## Task to complete
Lines with the string "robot" are to be identified in the listing and copied.
--- Exercise material ---
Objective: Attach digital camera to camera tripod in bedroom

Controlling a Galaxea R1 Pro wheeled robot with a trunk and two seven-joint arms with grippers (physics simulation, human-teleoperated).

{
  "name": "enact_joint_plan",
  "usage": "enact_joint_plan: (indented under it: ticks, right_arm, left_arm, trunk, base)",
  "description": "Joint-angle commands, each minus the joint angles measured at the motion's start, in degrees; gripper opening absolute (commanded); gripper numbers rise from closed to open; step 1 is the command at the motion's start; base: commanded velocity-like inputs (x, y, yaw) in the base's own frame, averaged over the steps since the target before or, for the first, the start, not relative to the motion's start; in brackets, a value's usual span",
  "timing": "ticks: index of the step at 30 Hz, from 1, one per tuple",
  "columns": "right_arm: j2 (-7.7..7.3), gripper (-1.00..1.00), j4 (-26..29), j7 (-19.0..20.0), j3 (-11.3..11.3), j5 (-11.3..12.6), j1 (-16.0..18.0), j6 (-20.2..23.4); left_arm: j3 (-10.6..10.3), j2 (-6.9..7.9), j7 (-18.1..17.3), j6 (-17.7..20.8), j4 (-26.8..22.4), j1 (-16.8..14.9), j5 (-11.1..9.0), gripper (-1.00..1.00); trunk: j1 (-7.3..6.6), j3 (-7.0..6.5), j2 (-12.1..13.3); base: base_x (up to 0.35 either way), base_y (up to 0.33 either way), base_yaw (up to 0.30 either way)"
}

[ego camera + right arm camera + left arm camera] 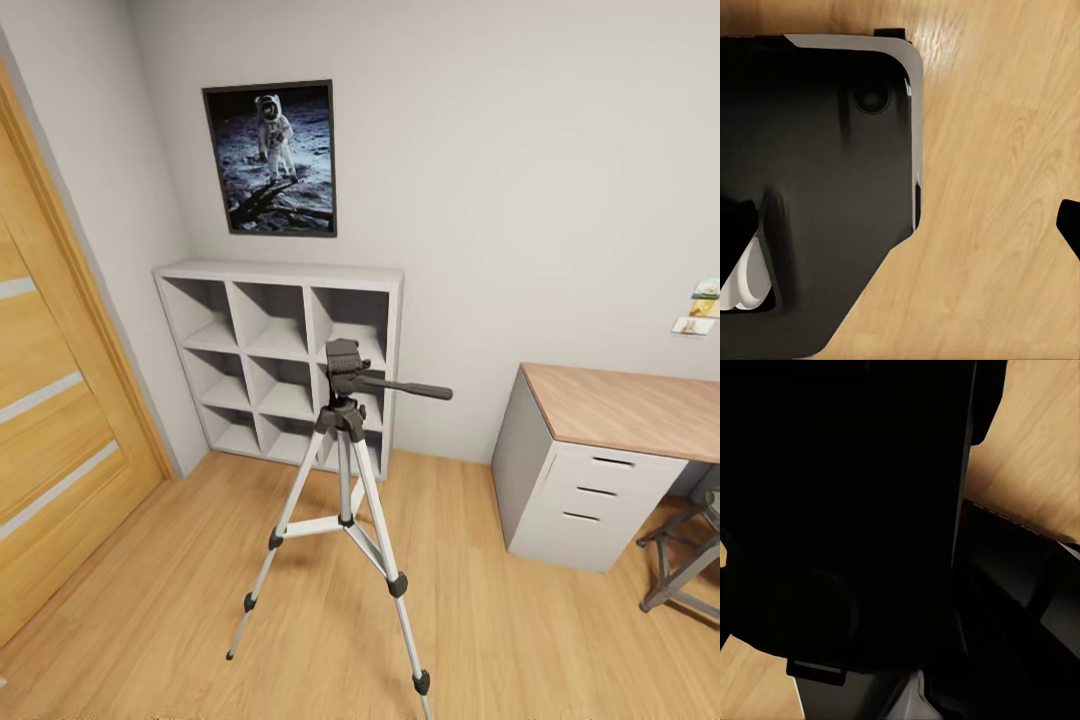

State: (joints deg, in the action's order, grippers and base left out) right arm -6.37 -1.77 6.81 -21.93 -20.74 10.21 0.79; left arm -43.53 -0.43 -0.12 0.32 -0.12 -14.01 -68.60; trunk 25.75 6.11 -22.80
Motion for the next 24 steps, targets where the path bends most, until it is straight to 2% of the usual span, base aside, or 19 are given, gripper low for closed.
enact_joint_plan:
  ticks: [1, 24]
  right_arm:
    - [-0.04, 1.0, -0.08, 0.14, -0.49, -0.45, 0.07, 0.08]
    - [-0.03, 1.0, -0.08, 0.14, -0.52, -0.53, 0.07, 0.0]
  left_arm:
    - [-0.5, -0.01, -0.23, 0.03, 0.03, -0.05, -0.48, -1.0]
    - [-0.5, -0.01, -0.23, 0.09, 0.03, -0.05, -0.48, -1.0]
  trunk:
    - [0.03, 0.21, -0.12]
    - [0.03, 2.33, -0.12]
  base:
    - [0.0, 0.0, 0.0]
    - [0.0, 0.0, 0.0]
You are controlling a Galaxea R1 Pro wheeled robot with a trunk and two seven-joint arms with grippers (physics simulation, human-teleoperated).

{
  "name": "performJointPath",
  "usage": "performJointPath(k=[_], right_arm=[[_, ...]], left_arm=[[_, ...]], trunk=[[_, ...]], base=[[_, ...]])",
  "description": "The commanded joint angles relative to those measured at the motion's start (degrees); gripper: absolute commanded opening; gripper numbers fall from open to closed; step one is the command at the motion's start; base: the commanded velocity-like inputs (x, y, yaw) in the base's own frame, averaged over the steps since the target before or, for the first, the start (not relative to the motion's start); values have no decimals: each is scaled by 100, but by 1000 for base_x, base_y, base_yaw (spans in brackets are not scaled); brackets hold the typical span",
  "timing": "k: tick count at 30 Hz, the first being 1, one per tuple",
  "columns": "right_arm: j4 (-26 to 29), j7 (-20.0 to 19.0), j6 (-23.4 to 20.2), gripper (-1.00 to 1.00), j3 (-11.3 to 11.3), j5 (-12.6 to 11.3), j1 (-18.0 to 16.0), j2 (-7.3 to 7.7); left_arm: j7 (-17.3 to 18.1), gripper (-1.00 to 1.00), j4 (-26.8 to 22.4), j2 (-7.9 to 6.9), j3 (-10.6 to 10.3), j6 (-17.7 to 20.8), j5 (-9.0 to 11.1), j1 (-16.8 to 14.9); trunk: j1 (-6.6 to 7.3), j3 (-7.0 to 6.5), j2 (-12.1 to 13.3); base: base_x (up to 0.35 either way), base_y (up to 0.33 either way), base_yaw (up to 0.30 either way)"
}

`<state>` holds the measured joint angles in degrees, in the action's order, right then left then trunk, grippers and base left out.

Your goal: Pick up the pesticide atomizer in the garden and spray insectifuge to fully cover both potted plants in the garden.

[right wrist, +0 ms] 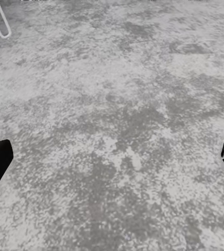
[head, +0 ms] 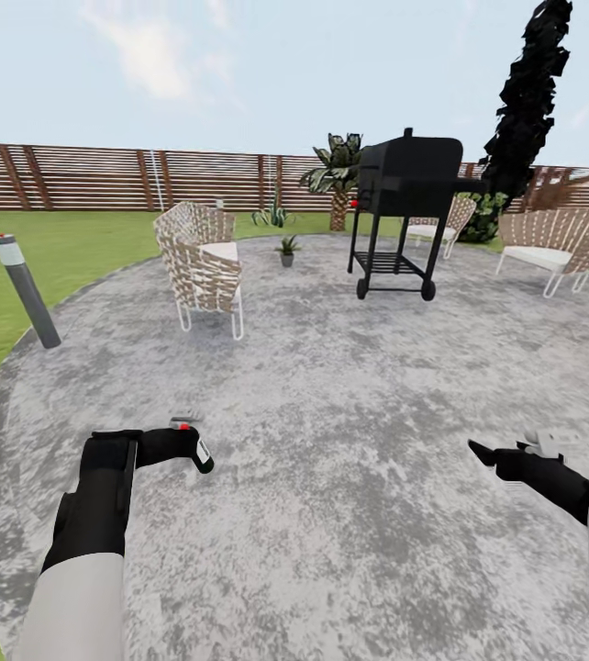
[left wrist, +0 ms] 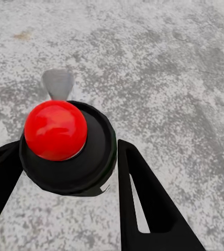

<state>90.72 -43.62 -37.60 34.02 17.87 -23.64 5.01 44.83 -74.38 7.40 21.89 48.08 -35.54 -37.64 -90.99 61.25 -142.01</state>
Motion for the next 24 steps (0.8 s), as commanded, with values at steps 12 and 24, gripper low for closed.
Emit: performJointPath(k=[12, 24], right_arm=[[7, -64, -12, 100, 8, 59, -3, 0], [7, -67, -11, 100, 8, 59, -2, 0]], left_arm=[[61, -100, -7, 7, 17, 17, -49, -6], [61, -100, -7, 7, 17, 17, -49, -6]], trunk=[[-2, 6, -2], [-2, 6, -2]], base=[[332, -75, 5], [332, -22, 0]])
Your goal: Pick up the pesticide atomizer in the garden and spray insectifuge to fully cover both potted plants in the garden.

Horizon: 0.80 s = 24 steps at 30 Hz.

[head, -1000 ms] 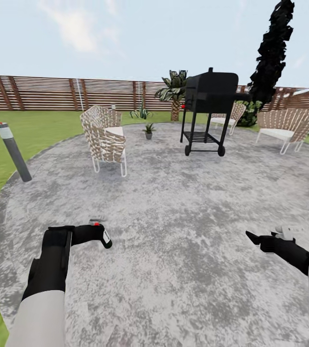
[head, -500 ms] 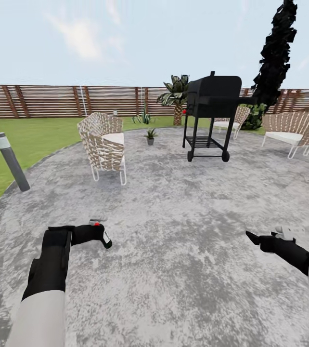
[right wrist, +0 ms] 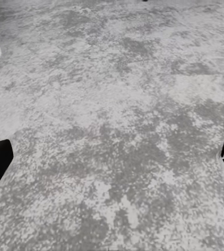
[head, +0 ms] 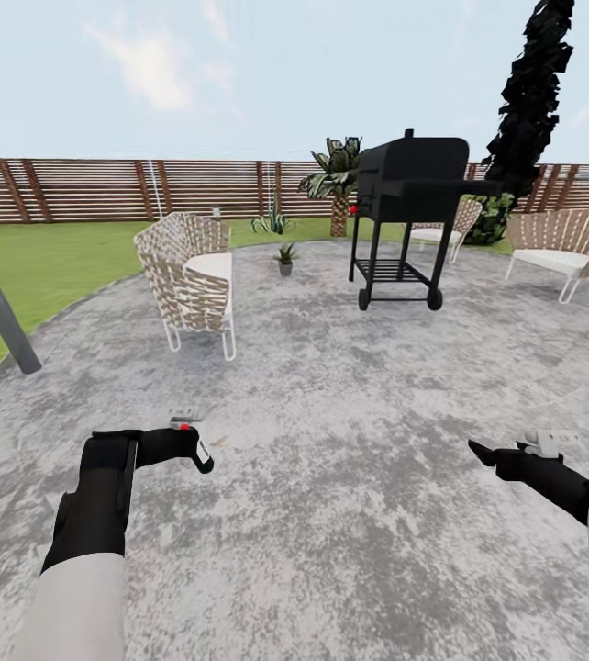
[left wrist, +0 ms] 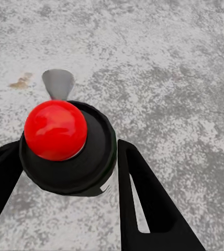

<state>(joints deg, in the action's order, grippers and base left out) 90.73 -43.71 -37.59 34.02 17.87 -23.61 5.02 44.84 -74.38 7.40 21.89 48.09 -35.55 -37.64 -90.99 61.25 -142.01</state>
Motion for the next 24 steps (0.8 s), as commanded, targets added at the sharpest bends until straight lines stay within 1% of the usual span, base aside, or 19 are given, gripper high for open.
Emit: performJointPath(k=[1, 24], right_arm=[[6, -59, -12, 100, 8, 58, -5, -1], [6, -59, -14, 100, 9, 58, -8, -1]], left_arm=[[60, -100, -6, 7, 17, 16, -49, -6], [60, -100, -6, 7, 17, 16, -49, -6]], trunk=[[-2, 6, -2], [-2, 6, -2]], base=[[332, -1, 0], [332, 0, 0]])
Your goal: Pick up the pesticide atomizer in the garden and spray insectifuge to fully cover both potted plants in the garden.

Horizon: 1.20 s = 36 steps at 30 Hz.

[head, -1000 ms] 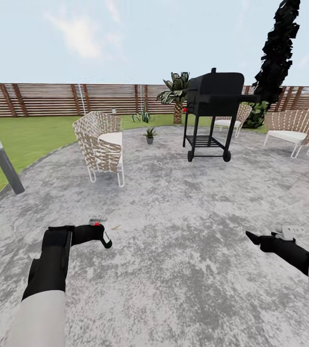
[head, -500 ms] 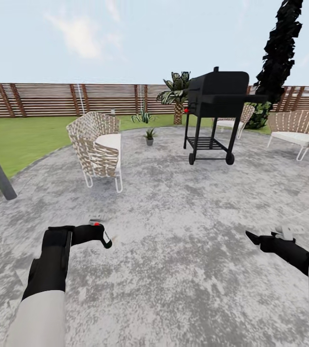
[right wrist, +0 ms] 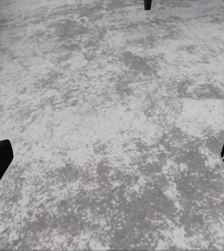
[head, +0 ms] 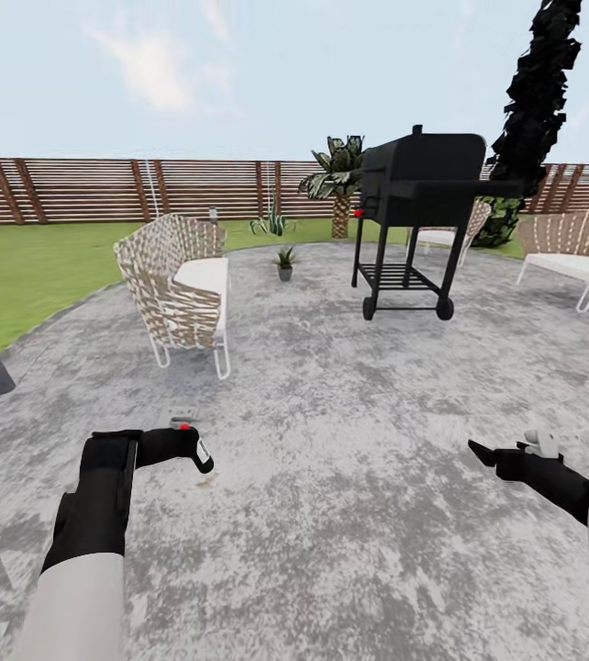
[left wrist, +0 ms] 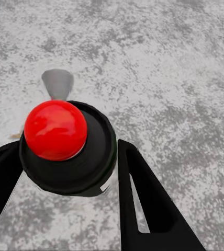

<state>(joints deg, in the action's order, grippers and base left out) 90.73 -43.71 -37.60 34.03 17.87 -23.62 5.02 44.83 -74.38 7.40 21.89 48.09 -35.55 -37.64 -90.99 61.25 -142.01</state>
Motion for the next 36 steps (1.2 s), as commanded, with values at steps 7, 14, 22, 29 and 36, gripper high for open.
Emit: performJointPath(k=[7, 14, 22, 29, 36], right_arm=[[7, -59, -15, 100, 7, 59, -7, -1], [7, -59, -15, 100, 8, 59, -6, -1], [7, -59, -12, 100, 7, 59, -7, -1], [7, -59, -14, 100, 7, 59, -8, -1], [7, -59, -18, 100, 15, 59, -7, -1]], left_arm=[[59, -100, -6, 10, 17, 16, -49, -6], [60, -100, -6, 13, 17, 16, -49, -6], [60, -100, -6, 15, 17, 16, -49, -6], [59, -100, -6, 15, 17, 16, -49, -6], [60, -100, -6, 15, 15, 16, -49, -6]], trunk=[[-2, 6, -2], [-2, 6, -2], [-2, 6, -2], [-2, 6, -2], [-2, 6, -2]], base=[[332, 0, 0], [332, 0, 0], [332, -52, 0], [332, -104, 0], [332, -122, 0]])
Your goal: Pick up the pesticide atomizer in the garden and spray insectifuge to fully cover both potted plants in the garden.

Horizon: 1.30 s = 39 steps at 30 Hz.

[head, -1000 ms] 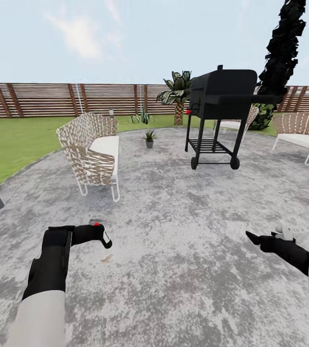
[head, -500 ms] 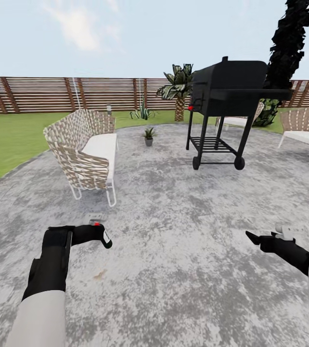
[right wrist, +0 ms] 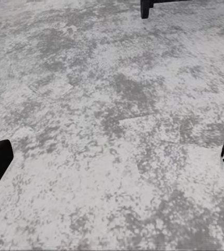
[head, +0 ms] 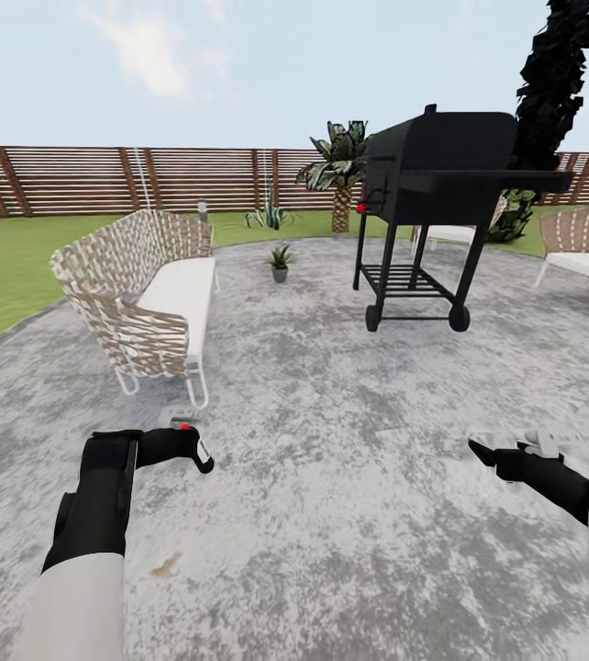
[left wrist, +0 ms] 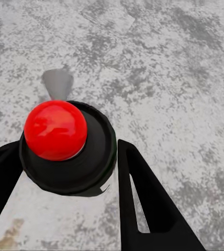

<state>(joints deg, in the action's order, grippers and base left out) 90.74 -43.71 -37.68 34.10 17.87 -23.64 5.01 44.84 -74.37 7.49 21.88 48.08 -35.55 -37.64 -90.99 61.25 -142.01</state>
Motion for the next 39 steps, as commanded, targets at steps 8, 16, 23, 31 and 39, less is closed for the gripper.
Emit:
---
## Your response
Controlling a Galaxea R1 Pro wheeled robot with a trunk and two seven-joint arms with grippers (physics simulation, human-teleoperated).
You are controlling a Galaxea R1 Pro wheeled robot with a trunk and two seven-joint arms with grippers (physics simulation, human-teleoperated).

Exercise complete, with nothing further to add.